# Mail : suprimer un message sans l'ouvrir ?



## Timekeeper (19 Mai 2005)

Je reçois du spam, et j'aimerait pouvoir supprimer ces messages sans les ouvrir dans la case de prévisualisation. Alors j'attend de recevoir un autre mail, normal, à supprimer, pour le sélectionner puis sélectionner les spams en plus. Mais n'y aurait-il pas un moyen moins contraignant ?


----------



## CBi (19 Mai 2005)

Les sélectionner avec Pomme-A ?


----------



## Timekeeper (19 Mai 2005)

Ca sélectionne tous les msg, pas pratique si j'ai des messages pas triés dans la boite, des msg que je souhaite garder... Et si le spam est seul et unique dans la boite de réception, j'ai peur que ça l'affiche normalement...


----------



## Freelancer (19 Mai 2005)

tu peux (puisque tu as tiger) aller dans les préférences, puis dans courrier indesirable, tu as un premier "paragraphe", tu choisis "appliquer des actions personnalisées", ensuite tu cliques sur "avancé" tout en bas à gauche, et puis tu peux par exemple deplacer tout ton spam dans un dossier "spam" (quelle originalité :rateau: ), que tu pourras verifier quand tu veux. Ou si tu es cascadeur, tu peux carrément choisir la corbeille


----------



## chandeler.bing (19 Mai 2005)

Timekeeper a dit:
			
		

> Je reçois du spam, et j'aimerait pouvoir supprimer ces messages sans les ouvrir dans la case de prévisualisation. Alors j'attend de recevoir un autre mail, normal, à supprimer, pour le sélectionner puis sélectionner les spams en plus. Mais n'y aurait-il pas un moyen moins contraignant ?

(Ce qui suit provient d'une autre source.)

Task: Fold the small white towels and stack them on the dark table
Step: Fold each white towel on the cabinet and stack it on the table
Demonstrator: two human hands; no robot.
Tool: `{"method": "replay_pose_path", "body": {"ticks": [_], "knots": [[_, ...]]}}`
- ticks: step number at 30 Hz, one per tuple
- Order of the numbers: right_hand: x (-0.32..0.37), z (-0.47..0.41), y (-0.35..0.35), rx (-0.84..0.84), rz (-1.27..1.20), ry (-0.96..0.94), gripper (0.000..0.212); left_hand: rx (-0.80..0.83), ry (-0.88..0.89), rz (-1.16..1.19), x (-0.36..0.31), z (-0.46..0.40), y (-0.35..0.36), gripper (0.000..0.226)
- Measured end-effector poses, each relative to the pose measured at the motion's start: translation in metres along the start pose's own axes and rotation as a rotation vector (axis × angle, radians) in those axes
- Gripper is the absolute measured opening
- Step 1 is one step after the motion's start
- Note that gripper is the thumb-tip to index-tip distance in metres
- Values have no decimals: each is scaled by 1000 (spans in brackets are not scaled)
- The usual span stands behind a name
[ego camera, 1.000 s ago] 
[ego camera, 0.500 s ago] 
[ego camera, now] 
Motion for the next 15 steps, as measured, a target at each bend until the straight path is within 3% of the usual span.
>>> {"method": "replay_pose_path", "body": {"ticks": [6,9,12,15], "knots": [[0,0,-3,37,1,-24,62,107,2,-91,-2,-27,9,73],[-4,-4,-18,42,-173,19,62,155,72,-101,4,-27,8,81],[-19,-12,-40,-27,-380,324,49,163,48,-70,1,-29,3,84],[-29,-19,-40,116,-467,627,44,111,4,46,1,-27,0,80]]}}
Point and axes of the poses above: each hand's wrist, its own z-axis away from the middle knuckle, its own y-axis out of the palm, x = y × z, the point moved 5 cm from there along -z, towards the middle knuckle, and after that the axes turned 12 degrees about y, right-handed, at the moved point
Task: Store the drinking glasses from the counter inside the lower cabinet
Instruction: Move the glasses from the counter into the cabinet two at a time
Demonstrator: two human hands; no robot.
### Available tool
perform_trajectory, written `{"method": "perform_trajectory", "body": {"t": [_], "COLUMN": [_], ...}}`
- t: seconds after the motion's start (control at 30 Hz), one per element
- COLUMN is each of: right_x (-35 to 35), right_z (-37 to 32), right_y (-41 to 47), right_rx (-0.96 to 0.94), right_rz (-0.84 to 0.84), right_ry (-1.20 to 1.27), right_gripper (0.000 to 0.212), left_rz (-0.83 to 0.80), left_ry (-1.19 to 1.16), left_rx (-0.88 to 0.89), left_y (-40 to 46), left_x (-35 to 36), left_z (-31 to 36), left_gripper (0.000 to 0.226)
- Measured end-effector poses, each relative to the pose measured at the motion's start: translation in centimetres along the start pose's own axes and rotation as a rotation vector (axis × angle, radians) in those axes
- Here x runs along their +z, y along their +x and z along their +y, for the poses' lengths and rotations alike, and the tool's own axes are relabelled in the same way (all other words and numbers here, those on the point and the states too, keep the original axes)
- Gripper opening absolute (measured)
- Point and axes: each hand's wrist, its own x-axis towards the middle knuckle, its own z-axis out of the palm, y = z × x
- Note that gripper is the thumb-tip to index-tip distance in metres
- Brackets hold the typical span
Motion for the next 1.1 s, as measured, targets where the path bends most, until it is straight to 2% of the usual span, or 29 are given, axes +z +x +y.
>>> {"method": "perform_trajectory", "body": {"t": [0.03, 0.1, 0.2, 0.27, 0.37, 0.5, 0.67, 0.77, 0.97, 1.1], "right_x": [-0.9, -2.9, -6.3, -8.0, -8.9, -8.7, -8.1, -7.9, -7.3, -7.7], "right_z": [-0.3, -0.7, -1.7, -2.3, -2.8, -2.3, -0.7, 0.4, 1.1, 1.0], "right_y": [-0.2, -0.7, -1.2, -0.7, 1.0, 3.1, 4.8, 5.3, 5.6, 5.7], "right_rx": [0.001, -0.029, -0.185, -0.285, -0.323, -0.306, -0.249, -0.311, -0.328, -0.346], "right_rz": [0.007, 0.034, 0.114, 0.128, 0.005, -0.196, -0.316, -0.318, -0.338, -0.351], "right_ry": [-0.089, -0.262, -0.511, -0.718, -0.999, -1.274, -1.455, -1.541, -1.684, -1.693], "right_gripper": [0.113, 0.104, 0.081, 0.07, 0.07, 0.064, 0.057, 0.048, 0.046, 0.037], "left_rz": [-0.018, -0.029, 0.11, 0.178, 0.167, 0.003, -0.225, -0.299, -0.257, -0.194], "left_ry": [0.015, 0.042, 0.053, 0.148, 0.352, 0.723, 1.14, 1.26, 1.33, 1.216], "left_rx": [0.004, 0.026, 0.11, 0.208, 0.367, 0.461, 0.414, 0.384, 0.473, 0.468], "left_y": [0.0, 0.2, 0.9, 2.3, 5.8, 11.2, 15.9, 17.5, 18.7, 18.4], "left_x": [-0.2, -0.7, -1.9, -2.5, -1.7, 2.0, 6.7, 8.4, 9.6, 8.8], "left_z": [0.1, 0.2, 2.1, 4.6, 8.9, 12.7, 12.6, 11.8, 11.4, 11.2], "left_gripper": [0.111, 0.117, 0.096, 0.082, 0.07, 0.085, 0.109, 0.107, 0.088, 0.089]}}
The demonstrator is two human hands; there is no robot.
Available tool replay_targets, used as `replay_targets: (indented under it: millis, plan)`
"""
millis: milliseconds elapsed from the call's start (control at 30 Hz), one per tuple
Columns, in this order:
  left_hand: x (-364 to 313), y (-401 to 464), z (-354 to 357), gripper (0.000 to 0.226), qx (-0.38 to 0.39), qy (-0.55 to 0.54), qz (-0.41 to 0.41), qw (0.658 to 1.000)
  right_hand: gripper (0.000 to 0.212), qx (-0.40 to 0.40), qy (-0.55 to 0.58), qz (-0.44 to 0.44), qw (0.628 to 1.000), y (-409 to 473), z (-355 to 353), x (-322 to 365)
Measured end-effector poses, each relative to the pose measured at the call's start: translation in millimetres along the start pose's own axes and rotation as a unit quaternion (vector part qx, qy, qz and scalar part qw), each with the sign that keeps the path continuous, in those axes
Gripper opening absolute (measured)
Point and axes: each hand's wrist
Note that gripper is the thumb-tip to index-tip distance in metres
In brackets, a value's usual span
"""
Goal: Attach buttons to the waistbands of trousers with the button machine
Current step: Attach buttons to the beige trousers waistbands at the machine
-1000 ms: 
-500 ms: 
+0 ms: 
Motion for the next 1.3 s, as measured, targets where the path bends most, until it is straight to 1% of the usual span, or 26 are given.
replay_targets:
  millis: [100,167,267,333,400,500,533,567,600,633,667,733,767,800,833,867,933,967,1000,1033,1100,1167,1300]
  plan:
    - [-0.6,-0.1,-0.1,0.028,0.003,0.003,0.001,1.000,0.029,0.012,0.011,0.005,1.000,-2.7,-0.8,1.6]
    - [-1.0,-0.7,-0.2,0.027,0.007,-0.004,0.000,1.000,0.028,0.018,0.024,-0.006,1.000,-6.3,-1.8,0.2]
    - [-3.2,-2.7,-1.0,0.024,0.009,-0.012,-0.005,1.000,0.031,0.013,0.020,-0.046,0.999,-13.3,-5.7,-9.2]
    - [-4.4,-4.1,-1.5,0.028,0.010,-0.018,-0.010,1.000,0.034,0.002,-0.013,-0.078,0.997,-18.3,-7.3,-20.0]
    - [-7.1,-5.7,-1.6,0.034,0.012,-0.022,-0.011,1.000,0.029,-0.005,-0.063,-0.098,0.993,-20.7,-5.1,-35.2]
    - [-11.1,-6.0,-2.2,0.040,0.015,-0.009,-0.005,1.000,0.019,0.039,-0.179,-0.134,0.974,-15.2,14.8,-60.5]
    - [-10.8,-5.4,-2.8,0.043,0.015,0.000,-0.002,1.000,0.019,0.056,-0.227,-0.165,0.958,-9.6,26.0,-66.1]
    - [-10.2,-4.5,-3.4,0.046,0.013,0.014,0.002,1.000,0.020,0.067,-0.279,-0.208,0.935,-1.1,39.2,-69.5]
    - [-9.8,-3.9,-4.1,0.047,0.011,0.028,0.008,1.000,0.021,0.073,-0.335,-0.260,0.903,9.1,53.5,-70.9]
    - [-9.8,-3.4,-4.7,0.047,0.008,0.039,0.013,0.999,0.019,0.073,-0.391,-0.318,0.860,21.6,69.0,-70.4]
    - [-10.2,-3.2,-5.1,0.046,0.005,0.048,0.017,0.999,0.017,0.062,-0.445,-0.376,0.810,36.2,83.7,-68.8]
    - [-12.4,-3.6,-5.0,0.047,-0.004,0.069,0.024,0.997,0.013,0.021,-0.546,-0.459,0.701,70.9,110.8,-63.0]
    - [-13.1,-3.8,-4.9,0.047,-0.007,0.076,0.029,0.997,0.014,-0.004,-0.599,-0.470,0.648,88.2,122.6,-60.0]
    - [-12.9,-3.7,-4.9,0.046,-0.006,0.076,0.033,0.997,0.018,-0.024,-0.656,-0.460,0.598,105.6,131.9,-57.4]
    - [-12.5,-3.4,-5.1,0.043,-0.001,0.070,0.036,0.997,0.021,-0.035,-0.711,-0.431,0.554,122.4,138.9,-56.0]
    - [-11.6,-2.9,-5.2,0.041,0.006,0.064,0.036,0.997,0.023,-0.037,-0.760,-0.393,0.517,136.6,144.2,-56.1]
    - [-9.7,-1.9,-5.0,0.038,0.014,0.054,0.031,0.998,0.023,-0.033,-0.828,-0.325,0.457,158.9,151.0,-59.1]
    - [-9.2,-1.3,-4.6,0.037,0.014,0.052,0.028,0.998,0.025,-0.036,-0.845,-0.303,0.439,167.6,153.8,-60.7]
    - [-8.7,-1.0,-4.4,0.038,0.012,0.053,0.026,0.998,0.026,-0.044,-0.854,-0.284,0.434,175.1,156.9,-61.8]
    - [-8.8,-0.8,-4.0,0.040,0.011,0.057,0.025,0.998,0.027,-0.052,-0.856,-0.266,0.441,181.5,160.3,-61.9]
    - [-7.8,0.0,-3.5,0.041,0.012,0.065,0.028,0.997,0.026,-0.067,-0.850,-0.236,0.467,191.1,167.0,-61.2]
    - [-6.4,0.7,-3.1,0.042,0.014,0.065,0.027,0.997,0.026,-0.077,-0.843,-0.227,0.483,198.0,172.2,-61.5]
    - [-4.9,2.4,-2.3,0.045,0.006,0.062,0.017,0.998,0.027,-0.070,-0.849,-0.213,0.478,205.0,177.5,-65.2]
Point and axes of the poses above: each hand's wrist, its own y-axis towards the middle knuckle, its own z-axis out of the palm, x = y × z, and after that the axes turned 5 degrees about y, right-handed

Moi j'ai un méthode peu orthodoxe mais qui fonctionne, donc, tu ne choisis le fichier mais tu le cliques (sans relacher le clic de la souris) et tu le mets dans ton dossier courrier indésirable. Et ensuite tu vides les messages indésirables en faisant pomme+alt+j

Et voilà  ton message est viré et sans l'ouvrir  

@+


----------



## Vladrow (19 Mai 2005)

De toute façon, tu as bien décoché la préférence de présentation: "Afficher les images distantes dans les messages HTML" ?
Ca me semble être un minimum pour éviter de valider une adresse de spam. Et mail2 propose  de charger les images au cas par cas.
Dans ce cas, il n'est pas grave d'afficher le message dans la fenêtre de visualisation.


----------



## SergeD (19 Mai 2005)

Bonjour,
ou encore fermer la fenêtre de visualisation, et ouvrir un mail par un double clic.


----------



## Timekeeper (20 Mai 2005)

chandeler.bing a dit:
			
		

> Moi j'ai un méthode peu orthodoxe mais qui fonctionne, donc, tu ne choisis le fichier mais tu le cliques (sans relacher le clic de la souris) et tu le mets dans ton dossier courrier indésirable. Et ensuite tu vides les messages indésirables en faisant pomme+alt+j
> 
> Et voilà  ton message est viré et sans l'ouvrir
> 
> @+


 Eeeet ben voilààà, c'était tellement simple :love: 




			
				Vladrow a dit:
			
		

> De toute façon, tu as bien décoché la préférence de présentation: "Afficher les images distantes dans les messages HTML" ?
> Ca me semble être un minimum pour éviter de valider une adresse de spam. Et mail2 propose  de charger les images au cas par cas.
> Dans ce cas, il n'est pas grave d'afficher le message dans la fenêtre de visualisation.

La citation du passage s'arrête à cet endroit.